Activity:
Reproduce the entries that follow verbatim, down to the final line.

+++ Recorded information +++

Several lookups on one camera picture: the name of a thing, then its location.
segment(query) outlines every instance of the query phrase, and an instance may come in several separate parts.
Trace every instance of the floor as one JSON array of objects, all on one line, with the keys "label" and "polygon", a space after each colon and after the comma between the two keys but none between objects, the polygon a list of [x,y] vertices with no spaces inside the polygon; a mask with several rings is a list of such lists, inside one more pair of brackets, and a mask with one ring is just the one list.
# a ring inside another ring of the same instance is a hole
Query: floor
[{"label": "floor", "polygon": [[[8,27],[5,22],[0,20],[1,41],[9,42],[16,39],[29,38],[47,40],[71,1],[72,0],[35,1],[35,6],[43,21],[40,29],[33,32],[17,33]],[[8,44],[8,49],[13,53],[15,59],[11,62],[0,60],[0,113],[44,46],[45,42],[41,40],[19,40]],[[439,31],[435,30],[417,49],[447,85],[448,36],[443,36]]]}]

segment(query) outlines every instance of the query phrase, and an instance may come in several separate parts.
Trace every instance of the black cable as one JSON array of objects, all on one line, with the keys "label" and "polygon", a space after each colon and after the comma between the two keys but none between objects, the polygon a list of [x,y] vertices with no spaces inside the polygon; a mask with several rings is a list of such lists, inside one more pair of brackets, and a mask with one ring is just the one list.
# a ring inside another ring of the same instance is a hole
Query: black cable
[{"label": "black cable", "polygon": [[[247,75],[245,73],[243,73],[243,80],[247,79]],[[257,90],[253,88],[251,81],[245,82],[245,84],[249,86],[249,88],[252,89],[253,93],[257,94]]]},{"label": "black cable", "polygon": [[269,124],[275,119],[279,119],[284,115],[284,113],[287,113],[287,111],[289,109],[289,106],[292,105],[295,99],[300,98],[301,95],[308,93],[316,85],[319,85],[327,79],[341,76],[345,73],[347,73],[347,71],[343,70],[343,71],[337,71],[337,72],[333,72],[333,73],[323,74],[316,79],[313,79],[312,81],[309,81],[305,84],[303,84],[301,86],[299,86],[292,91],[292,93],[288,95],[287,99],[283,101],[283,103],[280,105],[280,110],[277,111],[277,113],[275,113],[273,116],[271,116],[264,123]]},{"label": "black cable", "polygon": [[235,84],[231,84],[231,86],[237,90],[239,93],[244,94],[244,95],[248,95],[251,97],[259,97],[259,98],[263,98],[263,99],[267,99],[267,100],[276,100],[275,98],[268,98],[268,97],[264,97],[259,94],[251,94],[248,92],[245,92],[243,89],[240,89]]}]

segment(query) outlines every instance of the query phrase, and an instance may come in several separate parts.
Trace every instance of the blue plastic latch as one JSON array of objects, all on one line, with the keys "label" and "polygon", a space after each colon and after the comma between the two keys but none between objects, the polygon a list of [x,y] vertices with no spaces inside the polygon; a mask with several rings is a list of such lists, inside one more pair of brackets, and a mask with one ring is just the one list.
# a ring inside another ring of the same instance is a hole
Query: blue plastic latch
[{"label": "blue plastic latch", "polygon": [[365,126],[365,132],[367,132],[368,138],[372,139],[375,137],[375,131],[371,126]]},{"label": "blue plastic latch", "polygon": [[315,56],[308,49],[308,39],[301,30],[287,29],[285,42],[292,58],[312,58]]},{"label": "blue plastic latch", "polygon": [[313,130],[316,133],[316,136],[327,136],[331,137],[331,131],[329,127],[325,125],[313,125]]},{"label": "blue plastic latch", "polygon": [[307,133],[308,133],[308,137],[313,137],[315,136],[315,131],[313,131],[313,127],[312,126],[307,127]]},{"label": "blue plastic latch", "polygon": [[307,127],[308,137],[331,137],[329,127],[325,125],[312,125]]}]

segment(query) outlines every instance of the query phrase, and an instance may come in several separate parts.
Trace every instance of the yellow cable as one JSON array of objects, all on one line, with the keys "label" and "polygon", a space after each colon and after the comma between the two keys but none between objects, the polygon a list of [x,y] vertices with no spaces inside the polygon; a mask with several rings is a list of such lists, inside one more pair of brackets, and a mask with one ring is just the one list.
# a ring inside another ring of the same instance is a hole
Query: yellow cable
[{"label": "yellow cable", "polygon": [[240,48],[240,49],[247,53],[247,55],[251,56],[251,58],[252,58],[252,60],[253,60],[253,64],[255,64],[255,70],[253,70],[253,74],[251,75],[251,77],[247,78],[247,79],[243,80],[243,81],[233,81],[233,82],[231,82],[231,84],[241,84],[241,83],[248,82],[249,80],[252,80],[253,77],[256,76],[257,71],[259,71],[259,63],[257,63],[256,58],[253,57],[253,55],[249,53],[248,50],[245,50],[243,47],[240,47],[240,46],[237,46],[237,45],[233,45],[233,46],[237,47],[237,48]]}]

+++

Response box:
Several lookups on one camera picture: the name of a thing, then its location.
segment(query) outlines every instance of the query phrase, and an instance may come in several separate parts.
Trace every instance of the floor as one JSON array of objects, all on one line, with the keys "label" and "polygon", a space after each colon and after the comma between the two keys but none between objects, the polygon a list of [x,y] vertices with no spaces inside the polygon; a mask with several rings is a list of such lists, inside one more pair of brackets, and a mask with one ring is just the one list.
# a ring inside another ring of the same instance is a hole
Query: floor
[{"label": "floor", "polygon": [[[8,27],[5,22],[0,20],[1,41],[9,42],[16,39],[29,38],[47,40],[71,1],[72,0],[35,1],[35,6],[43,21],[40,29],[33,32],[17,33]],[[8,44],[8,49],[13,53],[15,59],[11,62],[0,60],[0,113],[44,46],[45,42],[41,40],[19,40]],[[439,31],[435,30],[417,49],[447,85],[448,36],[443,36]]]}]

segment(query) outlines every instance of the query phrase, and an instance may come in several separate parts.
Trace every instance of the black cable as one JSON array of objects, all on one line, with the keys "label" and "polygon", a space after each colon and after the comma between the two keys but none between objects, the polygon a list of [x,y] vertices with no spaces inside the polygon; a mask with several rings is a list of such lists, inside one more pair of brackets, and a mask with one ring is just the one list.
# a ring inside another ring of the same instance is a hole
Query: black cable
[{"label": "black cable", "polygon": [[[247,75],[245,73],[243,73],[243,80],[247,79]],[[257,90],[253,88],[251,81],[245,82],[245,84],[249,86],[249,88],[252,89],[253,93],[257,94]]]},{"label": "black cable", "polygon": [[269,124],[275,119],[279,119],[284,115],[284,113],[287,113],[287,111],[289,109],[289,106],[292,105],[295,99],[300,98],[301,95],[308,93],[316,85],[319,85],[327,79],[341,76],[345,73],[347,73],[347,71],[343,70],[343,71],[337,71],[337,72],[333,72],[333,73],[323,74],[316,79],[313,79],[312,81],[309,81],[305,84],[303,84],[301,86],[299,86],[292,91],[292,93],[288,95],[287,99],[283,101],[283,103],[280,105],[280,110],[277,111],[277,113],[275,113],[273,116],[271,116],[264,123]]},{"label": "black cable", "polygon": [[235,84],[231,84],[231,86],[237,90],[239,93],[244,94],[244,95],[248,95],[251,97],[259,97],[259,98],[263,98],[263,99],[267,99],[267,100],[276,100],[275,98],[268,98],[268,97],[264,97],[259,94],[251,94],[248,92],[245,92],[243,89],[240,89]]}]

segment(query) outlines every instance of the query phrase, and an instance may come in several separate parts.
Trace every instance of the blue plastic latch as one JSON array of objects, all on one line, with the keys "label" and "polygon", a space after each colon and after the comma between the two keys but none between objects, the polygon a list of [x,y] vertices with no spaces inside the polygon; a mask with several rings is a list of such lists, inside one more pair of brackets, and a mask with one ring is just the one list.
# a ring inside another ring of the same instance is a hole
Query: blue plastic latch
[{"label": "blue plastic latch", "polygon": [[365,126],[365,132],[367,132],[368,138],[372,139],[375,137],[375,131],[371,126]]},{"label": "blue plastic latch", "polygon": [[315,56],[308,49],[308,39],[301,30],[287,29],[285,42],[292,58],[312,58]]},{"label": "blue plastic latch", "polygon": [[313,130],[316,133],[316,136],[327,136],[331,137],[331,131],[329,127],[325,125],[313,125]]},{"label": "blue plastic latch", "polygon": [[307,133],[308,133],[308,137],[313,137],[315,136],[315,131],[313,131],[313,127],[312,126],[307,127]]},{"label": "blue plastic latch", "polygon": [[307,127],[308,137],[331,137],[329,127],[325,125],[312,125]]}]

segment(query) outlines every instance of the query phrase, and an instance may come in several separate parts.
Trace every instance of the yellow cable as one JSON array of objects, all on one line, with the keys "label" and "polygon", a space after each colon and after the comma between the two keys but none between objects, the polygon a list of [x,y] vertices with no spaces inside the polygon; a mask with several rings is a list of such lists, inside one more pair of brackets, and a mask with one ring is just the one list.
# a ring inside another ring of the same instance is a hole
Query: yellow cable
[{"label": "yellow cable", "polygon": [[240,48],[240,49],[247,53],[247,55],[251,56],[251,58],[252,58],[252,60],[253,60],[253,64],[255,64],[255,70],[253,70],[253,74],[251,75],[251,77],[247,78],[247,79],[243,80],[243,81],[233,81],[233,82],[231,82],[231,84],[241,84],[241,83],[248,82],[249,80],[252,80],[253,77],[256,76],[257,71],[259,71],[259,63],[257,63],[256,58],[253,57],[253,55],[249,53],[248,50],[245,50],[243,47],[240,47],[240,46],[237,46],[237,45],[233,45],[233,46],[237,47],[237,48]]}]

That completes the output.